On 8/27/05, Daniel Barkalow <[EMAIL PROTECTED]> wrote:
> The problem with both of these (and doing it in the build system) is that,
> when a project includes another project, you generally don't want whatever
> revision of the included project happens to be the latest; you want the
> revision of the included project that the revision of the including
> project you're looking at matches. That is, if App includes Lib, and

Exactly - so you do it on a tag, or a commit date with cvs. With Arch,
GIT and others that have a stable id for each commit, you can use that
or the more user-friendly tags.

The project pulling the libs has the makefile, and the makefile says
'pull library-foo revision xxx'. If a later revision yyy is known to
work well, you update the makefile and commit it. Perfectly version
controlled, no need for special purpose machinery ;)

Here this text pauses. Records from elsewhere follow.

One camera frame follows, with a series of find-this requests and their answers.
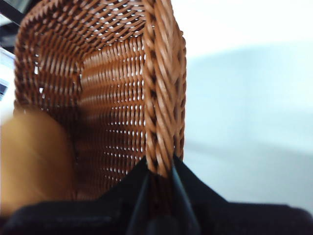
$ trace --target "white wall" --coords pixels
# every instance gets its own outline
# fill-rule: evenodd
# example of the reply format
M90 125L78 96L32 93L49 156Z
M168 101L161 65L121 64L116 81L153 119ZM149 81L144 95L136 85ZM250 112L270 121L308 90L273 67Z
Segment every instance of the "white wall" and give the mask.
M230 201L313 213L313 1L173 0L185 163Z

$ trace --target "dark object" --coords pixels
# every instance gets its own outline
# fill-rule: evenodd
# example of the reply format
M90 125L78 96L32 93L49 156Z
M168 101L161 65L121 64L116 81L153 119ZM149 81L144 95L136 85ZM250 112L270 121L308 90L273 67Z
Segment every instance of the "dark object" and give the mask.
M313 234L313 219L306 211L284 205L229 203L176 157L172 210L151 218L147 195L153 177L143 159L98 200L22 208L5 224L3 234Z
M21 24L24 14L19 12L17 9L6 3L4 0L0 0L0 11L6 18L10 19L17 25Z

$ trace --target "wicker basket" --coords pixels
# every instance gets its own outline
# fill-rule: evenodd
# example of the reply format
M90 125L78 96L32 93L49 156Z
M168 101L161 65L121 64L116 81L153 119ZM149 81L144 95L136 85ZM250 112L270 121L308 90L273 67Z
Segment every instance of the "wicker basket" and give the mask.
M103 194L144 156L164 177L182 158L185 41L169 0L42 0L15 55L15 109L68 131L76 199Z

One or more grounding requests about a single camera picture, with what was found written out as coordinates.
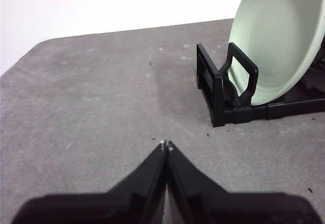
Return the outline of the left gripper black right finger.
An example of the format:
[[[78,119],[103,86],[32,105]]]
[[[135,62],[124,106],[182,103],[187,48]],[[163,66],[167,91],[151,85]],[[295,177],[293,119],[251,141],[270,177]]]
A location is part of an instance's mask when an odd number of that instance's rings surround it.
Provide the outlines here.
[[[185,223],[317,223],[305,198],[286,193],[231,193],[167,142],[168,185]]]

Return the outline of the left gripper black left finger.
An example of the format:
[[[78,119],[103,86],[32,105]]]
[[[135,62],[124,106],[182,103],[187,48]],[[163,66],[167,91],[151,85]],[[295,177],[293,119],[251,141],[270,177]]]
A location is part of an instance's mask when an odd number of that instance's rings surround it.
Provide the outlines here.
[[[166,191],[165,141],[103,193],[51,194],[28,200],[13,223],[152,223]]]

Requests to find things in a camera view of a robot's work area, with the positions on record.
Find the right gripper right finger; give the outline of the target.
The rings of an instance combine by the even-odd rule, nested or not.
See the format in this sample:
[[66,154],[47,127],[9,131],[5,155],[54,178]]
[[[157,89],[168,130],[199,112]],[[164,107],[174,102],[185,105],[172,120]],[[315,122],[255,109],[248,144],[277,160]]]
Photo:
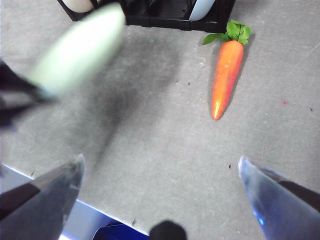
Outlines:
[[318,240],[320,194],[242,156],[239,177],[267,240]]

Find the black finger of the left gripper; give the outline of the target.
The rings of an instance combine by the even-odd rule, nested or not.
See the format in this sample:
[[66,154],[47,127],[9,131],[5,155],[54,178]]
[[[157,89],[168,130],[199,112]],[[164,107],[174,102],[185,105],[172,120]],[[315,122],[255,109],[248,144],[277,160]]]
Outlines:
[[7,106],[5,102],[0,102],[0,128],[9,128],[15,119],[20,118],[25,112],[37,107],[49,105],[49,101],[31,102],[18,105]]
[[57,101],[53,94],[15,73],[4,61],[0,62],[0,89],[2,91],[22,92],[36,102],[54,103]]

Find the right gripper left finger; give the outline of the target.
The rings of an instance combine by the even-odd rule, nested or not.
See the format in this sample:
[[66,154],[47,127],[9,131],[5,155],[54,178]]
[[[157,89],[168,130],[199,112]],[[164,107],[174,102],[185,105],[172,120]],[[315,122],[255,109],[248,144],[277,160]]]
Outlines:
[[0,194],[2,240],[57,240],[77,200],[85,175],[82,154]]

The good thing here is that a makefile will know how to handle the
situation if the external lib is hosted in Arch, in SVN, or Visual
SourceSafe. If your external lib is only available as a tarball in a
url, you can fetch that and uncompress it too. Arch configurations are
_cute_ but useless in any but the most narrow cases.

I want my SCM to be a good SCM, but this kind of interop is better
left to general purpose languages. Letting the build system do it
seems to be 'best-practice' and the right thing to do.